[ASSIGNMENT]: In this data, count the lines in which "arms" appears and give only that number.
◇ ◇ ◇
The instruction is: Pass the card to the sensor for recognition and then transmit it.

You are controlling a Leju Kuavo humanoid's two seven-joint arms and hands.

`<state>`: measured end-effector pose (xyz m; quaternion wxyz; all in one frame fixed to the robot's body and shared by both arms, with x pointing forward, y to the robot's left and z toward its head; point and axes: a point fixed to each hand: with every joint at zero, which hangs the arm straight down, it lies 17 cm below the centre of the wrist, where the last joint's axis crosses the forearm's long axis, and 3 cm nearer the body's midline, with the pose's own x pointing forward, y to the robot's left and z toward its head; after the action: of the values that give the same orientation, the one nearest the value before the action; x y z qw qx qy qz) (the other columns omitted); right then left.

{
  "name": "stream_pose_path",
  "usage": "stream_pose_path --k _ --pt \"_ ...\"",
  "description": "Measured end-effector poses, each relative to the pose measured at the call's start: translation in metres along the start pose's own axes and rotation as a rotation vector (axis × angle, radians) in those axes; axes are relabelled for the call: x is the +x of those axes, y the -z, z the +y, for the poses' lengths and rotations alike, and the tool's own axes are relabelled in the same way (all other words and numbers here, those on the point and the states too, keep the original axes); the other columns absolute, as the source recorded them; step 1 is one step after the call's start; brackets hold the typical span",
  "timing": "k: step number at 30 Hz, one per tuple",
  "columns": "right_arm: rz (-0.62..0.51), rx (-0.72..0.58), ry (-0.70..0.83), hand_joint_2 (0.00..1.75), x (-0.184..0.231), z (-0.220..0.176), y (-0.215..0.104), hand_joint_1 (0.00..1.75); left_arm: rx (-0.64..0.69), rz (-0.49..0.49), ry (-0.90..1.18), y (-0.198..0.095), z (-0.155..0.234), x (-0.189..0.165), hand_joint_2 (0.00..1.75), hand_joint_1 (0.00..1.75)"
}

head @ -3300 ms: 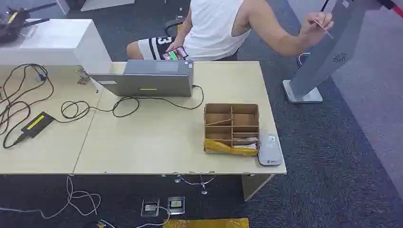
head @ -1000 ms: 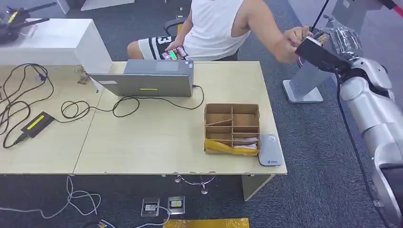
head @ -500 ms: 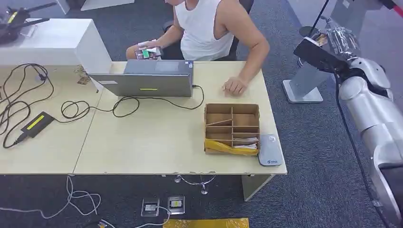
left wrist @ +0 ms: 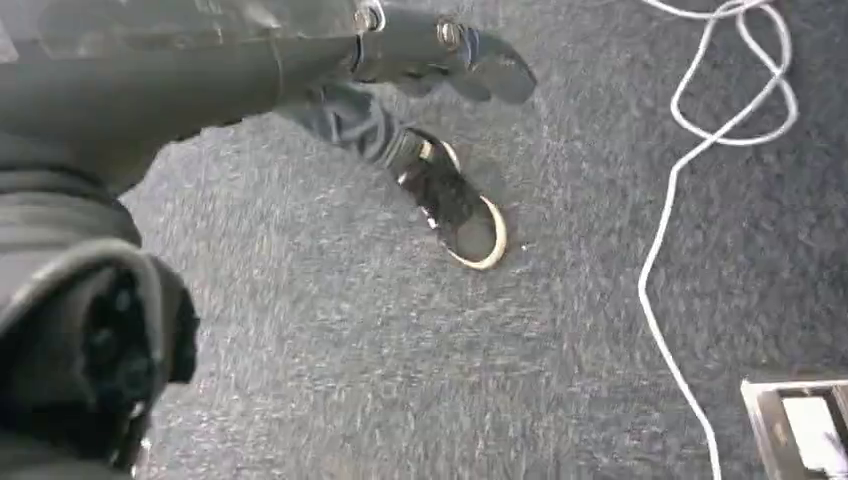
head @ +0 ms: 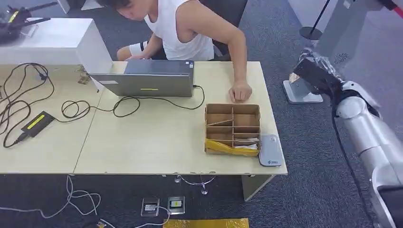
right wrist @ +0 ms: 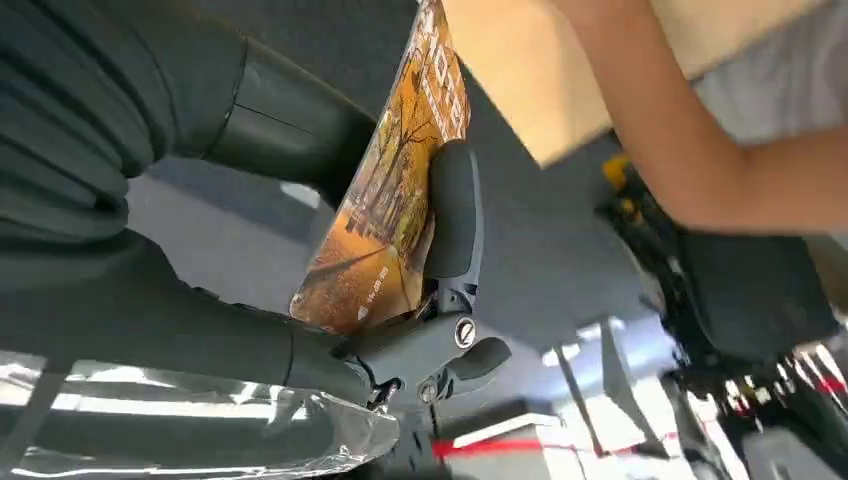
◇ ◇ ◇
[ANSWER BOX]: 2